Task item: Every line below that has the string "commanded" needs to be copied.
--- Data below ---
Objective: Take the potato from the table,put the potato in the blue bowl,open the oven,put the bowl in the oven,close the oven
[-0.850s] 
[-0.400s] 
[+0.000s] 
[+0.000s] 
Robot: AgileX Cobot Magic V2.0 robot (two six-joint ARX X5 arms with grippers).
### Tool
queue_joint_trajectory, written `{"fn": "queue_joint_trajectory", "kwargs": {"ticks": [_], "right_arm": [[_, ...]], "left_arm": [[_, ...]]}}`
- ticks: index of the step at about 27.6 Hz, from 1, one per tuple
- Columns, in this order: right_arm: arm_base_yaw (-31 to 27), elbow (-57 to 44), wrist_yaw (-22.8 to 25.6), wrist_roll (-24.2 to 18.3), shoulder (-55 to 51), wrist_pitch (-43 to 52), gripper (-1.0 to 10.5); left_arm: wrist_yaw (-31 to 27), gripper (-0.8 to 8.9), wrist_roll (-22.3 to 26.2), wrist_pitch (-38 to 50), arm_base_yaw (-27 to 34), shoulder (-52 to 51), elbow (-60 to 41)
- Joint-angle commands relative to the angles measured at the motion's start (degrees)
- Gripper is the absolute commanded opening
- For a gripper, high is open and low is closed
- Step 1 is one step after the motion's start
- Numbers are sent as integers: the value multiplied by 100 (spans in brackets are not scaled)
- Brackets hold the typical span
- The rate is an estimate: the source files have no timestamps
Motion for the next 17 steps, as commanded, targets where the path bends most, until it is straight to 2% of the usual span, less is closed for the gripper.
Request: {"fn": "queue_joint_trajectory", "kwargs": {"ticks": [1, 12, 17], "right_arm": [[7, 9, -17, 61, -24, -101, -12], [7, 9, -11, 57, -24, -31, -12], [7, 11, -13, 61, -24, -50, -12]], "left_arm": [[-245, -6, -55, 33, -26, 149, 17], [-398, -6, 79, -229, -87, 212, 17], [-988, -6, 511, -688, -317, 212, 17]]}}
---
Result:
- Gripper is the absolute commanded opening
Motion for the next 17 steps, as commanded, targets where the path bends most, until it is straight to 2% of the usual span, less is closed for the gripper.

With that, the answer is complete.